Work instructions = Copy all the lines of the data that include the word "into".
(Given entries Opens)
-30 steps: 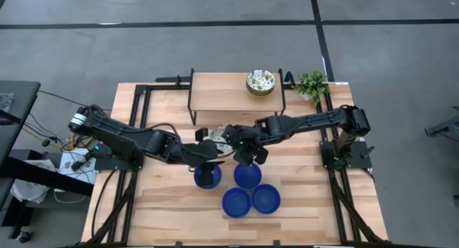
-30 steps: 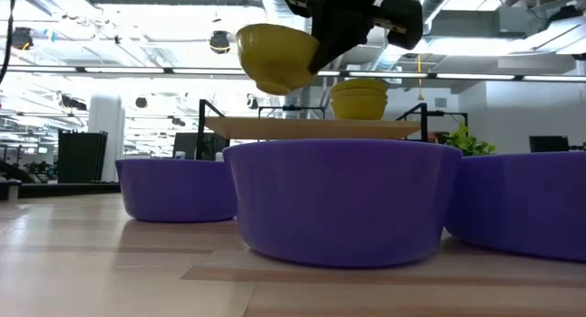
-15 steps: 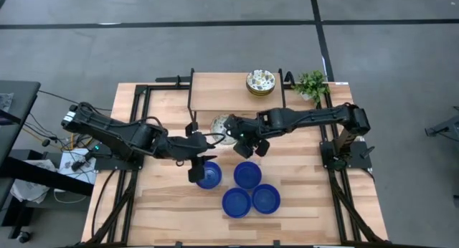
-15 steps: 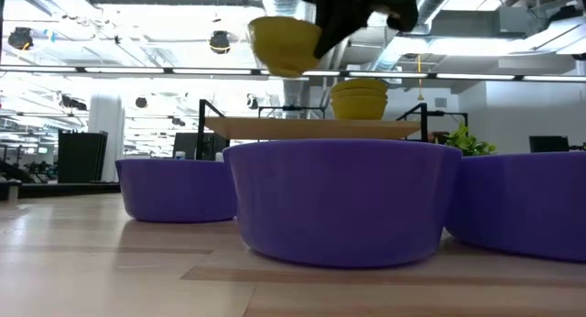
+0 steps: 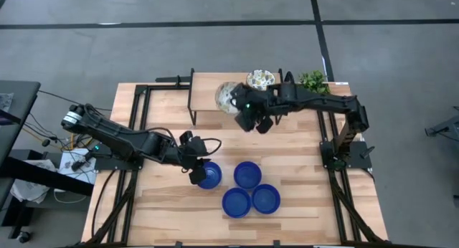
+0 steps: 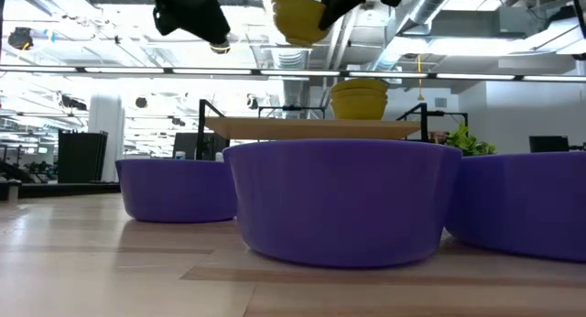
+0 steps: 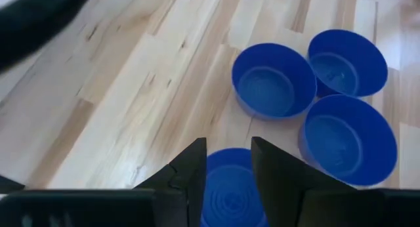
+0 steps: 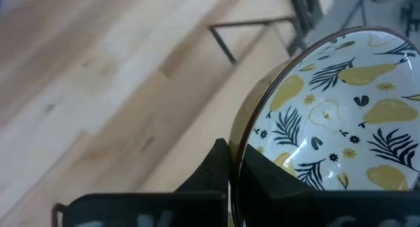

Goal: Pick & Place Mini bowls
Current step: Stack the yellow bowl on top of the yellow bowl on the shelf

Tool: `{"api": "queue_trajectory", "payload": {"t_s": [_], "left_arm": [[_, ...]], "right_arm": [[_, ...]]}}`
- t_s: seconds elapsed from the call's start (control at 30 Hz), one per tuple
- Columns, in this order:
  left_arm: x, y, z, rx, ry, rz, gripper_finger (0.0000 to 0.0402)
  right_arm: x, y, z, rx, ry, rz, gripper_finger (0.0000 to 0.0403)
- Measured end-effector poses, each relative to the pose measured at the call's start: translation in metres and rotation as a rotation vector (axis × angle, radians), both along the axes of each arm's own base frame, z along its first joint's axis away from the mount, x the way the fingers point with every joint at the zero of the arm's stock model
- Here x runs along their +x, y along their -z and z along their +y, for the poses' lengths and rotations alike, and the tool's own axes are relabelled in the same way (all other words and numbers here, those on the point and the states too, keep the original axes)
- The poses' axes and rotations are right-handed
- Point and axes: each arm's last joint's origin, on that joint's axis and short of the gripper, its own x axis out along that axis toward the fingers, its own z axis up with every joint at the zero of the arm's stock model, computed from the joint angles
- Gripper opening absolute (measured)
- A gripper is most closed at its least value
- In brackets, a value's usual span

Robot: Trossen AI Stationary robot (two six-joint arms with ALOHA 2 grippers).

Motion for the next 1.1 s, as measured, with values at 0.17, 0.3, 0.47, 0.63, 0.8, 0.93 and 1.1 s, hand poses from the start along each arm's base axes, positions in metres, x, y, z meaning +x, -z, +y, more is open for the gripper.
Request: {"api": "queue_trajectory", "payload": {"t_s": [0.17,0.3,0.47,0.63,0.8,0.93,1.1], "left_arm": [[0.001,0.004,0.000,-0.004,-0.001,-0.005,0.0118],[0.001,0.004,0.000,-0.007,-0.002,-0.012,0.0121],[0.004,0.002,0.003,-0.008,-0.011,-0.033,0.0122],[0.005,-0.001,0.014,-0.004,-0.049,-0.046,0.0120],[0.006,-0.008,0.023,0.036,-0.037,-0.092,0.0122],[0.005,-0.015,0.030,0.056,-0.009,-0.135,0.0122],[0.007,-0.019,0.036,0.058,0.045,-0.158,0.0121]], "right_arm": [[-0.007,-0.014,-0.018,-0.005,0.056,-0.021,0.0000],[-0.013,-0.021,-0.033,-0.006,0.099,-0.030,0.0000],[-0.025,-0.027,-0.049,-0.009,0.154,-0.041,0.0000],[-0.040,-0.038,-0.061,-0.007,0.210,-0.071,0.0000],[-0.054,-0.044,-0.069,0.007,0.266,-0.075,0.0000],[-0.065,-0.047,-0.074,0.014,0.310,-0.064,0.0000],[-0.072,-0.048,-0.082,0.021,0.353,-0.064,0.0000]]}}
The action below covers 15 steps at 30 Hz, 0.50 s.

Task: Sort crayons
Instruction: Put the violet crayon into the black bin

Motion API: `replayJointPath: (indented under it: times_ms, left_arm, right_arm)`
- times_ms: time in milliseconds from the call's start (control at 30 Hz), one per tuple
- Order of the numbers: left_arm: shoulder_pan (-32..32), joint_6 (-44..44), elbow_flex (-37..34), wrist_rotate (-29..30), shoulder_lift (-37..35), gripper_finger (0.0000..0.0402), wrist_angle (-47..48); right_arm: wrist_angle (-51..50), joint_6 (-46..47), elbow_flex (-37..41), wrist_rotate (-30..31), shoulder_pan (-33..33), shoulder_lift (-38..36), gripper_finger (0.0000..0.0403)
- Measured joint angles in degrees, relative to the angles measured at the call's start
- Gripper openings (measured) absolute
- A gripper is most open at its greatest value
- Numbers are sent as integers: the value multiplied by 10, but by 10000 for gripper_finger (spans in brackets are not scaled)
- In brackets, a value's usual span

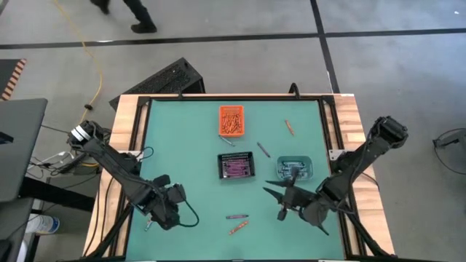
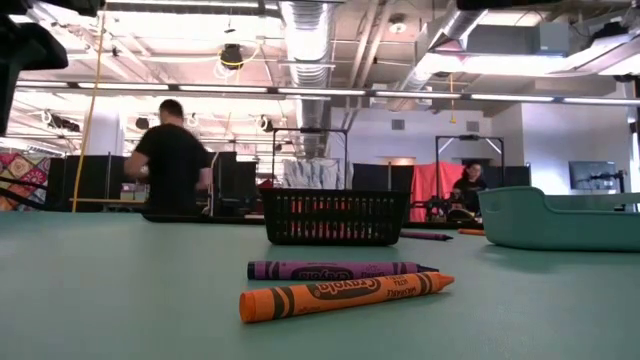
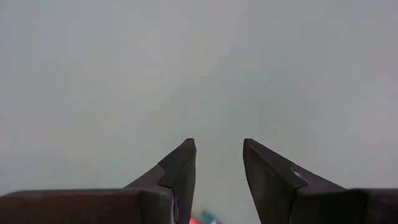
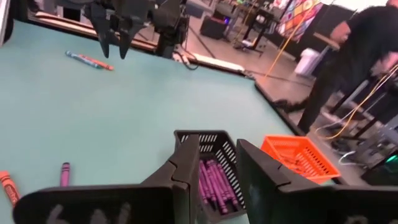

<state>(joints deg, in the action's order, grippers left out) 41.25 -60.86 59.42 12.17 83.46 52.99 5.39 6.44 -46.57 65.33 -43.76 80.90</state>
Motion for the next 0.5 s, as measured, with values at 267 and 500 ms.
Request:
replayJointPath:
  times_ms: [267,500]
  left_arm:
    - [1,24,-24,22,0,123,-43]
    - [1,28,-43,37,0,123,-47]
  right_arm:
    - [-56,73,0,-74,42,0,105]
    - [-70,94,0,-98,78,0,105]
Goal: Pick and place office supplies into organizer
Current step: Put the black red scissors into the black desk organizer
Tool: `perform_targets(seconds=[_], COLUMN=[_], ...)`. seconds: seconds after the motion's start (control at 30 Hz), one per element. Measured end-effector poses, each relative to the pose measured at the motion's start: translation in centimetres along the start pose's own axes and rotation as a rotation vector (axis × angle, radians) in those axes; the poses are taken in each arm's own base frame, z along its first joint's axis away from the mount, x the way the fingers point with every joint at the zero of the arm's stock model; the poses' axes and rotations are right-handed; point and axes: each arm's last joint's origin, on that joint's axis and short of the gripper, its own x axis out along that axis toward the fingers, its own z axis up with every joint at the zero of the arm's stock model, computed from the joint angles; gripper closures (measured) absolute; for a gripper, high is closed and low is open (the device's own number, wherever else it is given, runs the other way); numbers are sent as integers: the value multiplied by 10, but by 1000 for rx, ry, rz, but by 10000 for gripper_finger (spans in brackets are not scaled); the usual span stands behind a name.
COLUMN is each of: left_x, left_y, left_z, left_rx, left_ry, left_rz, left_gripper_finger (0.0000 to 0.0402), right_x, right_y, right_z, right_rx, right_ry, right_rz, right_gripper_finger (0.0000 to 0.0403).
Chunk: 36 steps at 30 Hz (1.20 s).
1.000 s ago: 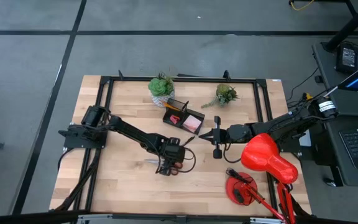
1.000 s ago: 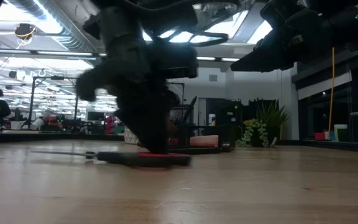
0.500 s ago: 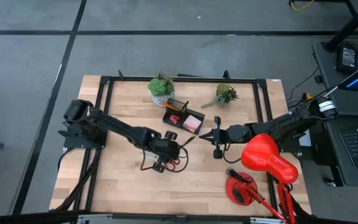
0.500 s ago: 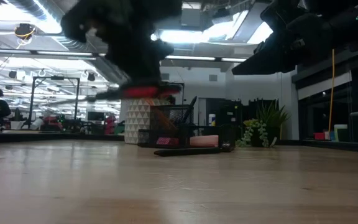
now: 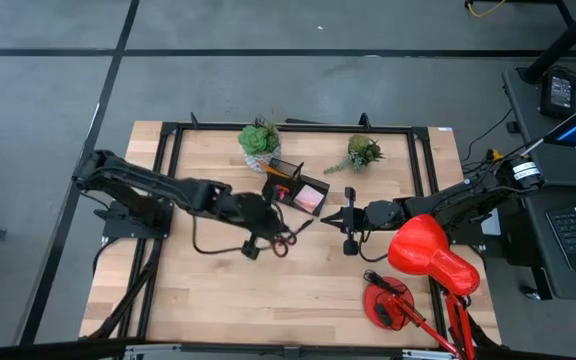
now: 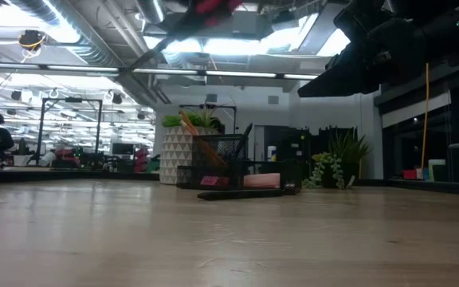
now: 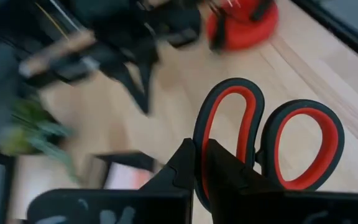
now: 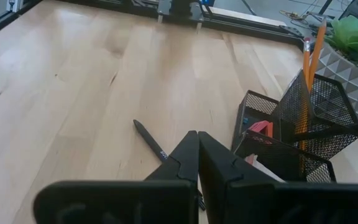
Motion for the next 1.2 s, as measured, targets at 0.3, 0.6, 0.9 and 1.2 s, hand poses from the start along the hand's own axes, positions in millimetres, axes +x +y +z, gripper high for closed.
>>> perform_targets(seconds=[0.3,0.6,0.9,1.2], left_x=[-22,-17,-9,-9], left_y=[51,92,110,118], left_z=[8,-7,-44,-83], left_rx=[-40,-77,-95,-201], left_ry=[-189,-367,-532,-647], left_rz=[194,280,427,581], left_gripper_finger=[390,390,391,391], right_x=[0,0,0,0], right_y=[0,0,0,0], right_z=[0,0,-1,-1], right_rx=[19,19,16,15], right_ry=[-1,0,7,6], right_rz=[0,0,0,0], right_gripper_finger=[393,393,393,393])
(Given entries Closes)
Exercise response =
Instruction: Put the violet crayon into the black bin
Goal: Pick and place office supplies into organizer
Current step: Put the black red scissors into the black desk organizer

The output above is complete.